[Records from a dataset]
====

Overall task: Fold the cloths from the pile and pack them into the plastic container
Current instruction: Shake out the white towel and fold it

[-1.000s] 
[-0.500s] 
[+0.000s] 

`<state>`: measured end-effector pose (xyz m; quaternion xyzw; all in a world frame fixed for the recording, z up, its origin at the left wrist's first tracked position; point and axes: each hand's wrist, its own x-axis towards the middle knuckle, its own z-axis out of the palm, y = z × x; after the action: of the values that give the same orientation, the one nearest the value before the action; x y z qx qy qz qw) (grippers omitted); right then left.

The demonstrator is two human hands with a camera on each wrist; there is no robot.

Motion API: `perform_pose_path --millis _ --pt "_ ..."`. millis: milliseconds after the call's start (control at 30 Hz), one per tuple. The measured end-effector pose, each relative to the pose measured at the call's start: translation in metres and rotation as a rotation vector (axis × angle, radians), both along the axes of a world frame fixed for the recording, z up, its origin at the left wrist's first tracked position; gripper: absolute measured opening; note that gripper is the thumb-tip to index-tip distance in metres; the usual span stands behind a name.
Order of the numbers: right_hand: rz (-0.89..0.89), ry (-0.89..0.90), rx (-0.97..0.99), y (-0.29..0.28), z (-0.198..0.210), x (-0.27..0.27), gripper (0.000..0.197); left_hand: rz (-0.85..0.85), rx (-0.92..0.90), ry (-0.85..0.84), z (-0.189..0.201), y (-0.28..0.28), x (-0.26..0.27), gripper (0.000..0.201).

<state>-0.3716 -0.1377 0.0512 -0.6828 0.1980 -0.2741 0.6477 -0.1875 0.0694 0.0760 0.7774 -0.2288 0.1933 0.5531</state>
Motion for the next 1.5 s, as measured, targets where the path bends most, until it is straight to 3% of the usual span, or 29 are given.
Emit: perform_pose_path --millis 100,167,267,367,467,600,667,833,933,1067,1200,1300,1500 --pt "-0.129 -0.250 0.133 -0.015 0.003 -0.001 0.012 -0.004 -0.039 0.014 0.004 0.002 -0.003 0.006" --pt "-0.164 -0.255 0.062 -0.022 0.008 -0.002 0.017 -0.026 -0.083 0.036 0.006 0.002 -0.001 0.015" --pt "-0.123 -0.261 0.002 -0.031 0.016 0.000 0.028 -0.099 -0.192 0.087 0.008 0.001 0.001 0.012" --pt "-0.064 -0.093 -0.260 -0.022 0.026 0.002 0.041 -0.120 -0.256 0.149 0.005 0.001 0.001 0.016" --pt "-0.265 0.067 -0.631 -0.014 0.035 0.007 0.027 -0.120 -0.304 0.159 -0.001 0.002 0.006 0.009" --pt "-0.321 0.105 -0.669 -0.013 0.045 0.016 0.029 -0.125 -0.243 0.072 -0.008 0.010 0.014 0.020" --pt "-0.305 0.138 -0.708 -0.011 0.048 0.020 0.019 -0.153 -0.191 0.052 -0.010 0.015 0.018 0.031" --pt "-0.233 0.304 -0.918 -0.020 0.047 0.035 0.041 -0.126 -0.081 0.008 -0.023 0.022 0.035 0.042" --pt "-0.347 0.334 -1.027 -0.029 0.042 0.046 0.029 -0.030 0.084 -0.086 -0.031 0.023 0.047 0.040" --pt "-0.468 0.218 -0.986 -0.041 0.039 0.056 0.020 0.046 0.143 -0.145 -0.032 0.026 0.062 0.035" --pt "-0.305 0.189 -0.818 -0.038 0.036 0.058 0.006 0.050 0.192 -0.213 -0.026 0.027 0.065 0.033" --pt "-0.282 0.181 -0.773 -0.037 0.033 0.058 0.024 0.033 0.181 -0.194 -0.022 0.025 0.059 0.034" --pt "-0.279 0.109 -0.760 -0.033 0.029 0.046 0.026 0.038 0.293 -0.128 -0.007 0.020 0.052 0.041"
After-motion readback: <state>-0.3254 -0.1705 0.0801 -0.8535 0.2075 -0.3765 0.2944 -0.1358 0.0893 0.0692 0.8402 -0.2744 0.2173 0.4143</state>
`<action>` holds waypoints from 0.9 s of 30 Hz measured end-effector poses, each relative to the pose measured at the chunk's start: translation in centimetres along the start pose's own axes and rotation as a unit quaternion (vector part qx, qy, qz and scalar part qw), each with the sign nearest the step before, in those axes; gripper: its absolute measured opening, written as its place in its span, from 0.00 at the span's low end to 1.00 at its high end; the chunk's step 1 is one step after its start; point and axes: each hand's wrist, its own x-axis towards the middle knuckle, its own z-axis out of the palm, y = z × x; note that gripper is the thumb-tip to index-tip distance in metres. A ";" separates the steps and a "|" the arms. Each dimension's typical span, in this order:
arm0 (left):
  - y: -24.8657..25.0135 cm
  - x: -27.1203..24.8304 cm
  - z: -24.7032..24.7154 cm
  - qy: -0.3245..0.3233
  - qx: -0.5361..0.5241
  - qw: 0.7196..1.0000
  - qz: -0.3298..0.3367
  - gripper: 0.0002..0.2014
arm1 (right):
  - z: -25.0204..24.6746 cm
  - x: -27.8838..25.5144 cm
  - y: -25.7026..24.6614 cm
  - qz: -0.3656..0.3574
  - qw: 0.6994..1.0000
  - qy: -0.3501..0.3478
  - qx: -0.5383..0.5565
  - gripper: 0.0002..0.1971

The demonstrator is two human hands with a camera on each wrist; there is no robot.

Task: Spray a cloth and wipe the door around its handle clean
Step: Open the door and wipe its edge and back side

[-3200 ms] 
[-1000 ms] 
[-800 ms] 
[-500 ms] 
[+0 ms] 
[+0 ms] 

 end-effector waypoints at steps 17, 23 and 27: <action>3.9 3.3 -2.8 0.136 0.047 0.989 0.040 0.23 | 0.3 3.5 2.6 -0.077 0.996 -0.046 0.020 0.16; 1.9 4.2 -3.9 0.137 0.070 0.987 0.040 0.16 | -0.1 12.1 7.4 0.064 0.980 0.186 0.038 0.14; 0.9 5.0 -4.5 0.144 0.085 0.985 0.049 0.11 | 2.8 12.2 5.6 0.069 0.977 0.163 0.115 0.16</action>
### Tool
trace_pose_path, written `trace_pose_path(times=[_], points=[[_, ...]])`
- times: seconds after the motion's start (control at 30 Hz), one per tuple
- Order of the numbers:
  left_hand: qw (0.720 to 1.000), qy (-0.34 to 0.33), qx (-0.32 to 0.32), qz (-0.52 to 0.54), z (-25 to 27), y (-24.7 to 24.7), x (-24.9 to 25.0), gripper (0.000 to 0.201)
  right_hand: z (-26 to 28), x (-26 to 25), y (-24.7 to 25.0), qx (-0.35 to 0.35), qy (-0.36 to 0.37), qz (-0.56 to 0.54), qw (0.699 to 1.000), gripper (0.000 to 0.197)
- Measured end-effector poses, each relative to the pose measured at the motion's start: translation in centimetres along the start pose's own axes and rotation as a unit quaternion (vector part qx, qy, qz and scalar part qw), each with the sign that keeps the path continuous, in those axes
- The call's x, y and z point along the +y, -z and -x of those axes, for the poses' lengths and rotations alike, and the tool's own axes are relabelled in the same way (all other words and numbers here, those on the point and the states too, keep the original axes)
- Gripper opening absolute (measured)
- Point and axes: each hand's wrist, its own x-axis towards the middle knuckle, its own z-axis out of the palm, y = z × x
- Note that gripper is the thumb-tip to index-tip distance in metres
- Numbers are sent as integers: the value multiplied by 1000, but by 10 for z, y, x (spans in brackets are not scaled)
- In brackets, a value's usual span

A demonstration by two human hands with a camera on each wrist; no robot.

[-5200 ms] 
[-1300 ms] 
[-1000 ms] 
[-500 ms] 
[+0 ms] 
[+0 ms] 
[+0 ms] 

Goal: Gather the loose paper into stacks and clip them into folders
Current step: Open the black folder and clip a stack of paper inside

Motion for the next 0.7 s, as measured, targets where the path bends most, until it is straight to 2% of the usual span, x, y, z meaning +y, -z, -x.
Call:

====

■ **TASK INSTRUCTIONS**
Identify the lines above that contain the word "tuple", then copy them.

■ **EXERCISE RESULT**
Motion API: `perform_pose_path --millis _ --pt "_ ..."`. millis: milliseconds after the call's start (control at 30 Hz), one per tuple. The measured end-effector pose, each relative to the pose measured at the call's start: translation in metres and rotation as a rotation vector (axis × angle, radians), both along the axes of a world frame fixed for the recording, z up, its origin at the left wrist's first tracked position; gripper: absolute measured opening; note that gripper is the thumb-tip to index-tip distance in metres; the usual span stands behind a name.
- times: seconds after the motion's start (control at 30 Hz), one per tuple

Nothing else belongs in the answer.